I have a metal part of a bandsaw that had a machine screw head break off. I drilled a hole and used an extraction bit and it also broke off. Due to poorly executed attempts to drill again (so I can tap it), the surface is now irregular enough that the bit (and chuck) of my drill press wobbles out of place. I thought I might melt the surface to level it out, but the Propane torch I bought doesn't seem to get hot enough (after 3 minutes of leaving the flame on the metal). I contacted a couple machine shops and they aren't interested in this tiny job. Any suggestions on how I can get a centered hole drilled in this thing? Also, should I be trying to drill a larger hole than was there, since the integrity of a same size hole would be affected by the previous hole?

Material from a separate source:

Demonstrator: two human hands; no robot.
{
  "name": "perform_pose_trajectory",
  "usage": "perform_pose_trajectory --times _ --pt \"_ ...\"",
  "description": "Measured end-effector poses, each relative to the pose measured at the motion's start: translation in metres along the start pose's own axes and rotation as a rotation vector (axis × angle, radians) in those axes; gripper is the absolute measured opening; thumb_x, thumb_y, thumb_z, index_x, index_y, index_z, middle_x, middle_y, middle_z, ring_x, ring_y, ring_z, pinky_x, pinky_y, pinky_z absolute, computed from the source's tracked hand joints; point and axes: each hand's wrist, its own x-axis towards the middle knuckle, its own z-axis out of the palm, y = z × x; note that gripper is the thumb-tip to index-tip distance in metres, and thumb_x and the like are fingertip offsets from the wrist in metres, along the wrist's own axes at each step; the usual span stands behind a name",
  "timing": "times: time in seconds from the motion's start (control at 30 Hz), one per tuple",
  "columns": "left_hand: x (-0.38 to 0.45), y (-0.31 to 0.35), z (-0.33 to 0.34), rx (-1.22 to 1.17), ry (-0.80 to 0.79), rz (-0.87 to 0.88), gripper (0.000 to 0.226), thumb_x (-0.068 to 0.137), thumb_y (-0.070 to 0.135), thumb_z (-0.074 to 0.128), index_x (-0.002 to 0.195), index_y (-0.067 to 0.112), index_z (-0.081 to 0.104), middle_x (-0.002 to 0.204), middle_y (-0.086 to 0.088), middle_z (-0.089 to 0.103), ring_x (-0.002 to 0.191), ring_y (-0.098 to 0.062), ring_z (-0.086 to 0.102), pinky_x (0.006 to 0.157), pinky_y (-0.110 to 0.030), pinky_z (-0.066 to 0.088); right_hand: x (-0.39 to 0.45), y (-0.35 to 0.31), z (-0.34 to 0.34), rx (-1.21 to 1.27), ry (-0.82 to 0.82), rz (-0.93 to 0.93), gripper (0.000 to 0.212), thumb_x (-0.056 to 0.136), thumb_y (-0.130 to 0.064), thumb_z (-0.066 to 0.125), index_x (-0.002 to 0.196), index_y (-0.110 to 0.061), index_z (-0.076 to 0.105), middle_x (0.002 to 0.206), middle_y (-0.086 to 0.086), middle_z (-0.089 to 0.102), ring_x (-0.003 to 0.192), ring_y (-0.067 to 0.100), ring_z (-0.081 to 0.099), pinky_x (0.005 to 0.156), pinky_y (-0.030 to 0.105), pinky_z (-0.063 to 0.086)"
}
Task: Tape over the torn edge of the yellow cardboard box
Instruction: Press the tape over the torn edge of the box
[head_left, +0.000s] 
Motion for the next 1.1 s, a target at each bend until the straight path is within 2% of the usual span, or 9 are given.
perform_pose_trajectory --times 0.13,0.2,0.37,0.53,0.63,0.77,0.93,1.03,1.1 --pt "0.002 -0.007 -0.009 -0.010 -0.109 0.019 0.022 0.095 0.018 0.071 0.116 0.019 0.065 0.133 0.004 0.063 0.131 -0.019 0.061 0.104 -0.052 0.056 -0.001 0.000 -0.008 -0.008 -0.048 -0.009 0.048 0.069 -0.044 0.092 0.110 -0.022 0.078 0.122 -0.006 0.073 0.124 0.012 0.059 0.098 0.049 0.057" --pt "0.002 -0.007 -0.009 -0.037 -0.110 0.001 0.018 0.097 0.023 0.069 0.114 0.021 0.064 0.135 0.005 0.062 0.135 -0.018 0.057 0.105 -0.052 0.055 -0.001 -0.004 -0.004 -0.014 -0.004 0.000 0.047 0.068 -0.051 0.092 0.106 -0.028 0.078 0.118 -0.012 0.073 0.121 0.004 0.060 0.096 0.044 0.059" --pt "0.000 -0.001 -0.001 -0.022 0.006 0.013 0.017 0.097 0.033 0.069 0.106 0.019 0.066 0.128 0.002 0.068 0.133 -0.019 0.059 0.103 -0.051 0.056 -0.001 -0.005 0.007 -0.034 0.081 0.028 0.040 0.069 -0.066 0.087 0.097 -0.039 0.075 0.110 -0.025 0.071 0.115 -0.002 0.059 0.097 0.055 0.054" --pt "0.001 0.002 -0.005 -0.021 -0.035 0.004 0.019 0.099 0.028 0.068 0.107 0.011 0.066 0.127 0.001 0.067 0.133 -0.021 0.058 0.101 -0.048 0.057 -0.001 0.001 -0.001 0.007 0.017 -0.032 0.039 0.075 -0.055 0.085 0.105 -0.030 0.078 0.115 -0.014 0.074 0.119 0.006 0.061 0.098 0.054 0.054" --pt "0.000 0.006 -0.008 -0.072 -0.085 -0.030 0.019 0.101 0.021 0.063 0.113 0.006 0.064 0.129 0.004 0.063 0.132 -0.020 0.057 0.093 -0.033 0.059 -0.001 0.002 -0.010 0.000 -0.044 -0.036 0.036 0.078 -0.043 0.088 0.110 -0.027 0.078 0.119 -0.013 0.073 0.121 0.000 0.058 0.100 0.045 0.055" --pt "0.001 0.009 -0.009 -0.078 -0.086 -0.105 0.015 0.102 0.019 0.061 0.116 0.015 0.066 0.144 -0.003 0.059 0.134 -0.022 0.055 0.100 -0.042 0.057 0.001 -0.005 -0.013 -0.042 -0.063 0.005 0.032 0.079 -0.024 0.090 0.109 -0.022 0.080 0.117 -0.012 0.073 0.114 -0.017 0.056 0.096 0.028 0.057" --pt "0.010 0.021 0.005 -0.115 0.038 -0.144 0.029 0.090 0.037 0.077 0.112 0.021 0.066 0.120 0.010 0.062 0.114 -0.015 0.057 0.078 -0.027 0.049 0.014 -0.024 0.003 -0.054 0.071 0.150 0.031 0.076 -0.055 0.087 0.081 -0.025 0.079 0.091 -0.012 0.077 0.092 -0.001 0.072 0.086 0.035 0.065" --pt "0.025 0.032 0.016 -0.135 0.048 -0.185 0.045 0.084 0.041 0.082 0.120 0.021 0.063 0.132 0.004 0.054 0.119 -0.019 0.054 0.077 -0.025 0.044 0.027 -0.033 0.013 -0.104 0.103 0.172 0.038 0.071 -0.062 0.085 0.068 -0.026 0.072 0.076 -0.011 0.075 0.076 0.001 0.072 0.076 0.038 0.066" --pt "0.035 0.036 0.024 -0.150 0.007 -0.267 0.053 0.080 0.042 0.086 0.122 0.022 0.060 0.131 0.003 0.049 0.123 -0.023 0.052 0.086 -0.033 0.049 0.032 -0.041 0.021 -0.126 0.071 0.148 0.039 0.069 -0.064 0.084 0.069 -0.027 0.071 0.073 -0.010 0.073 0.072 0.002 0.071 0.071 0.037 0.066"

Edit: You can see the part [here][1]. It is 2 5/8" long. The one I have is steel; the potential replacement is not exactly the same shape and appears to be soft metal. It would be over $50. (I've spent about $40 so far trying to fix it.) The problem area is the rightmost screw hole in the photo, which is currently filled with metal from the top to about 80% of the depth of the original hole. There is no access to it from the other side. (The bit would have to cut through metal on the far side of the bit and air on the near.)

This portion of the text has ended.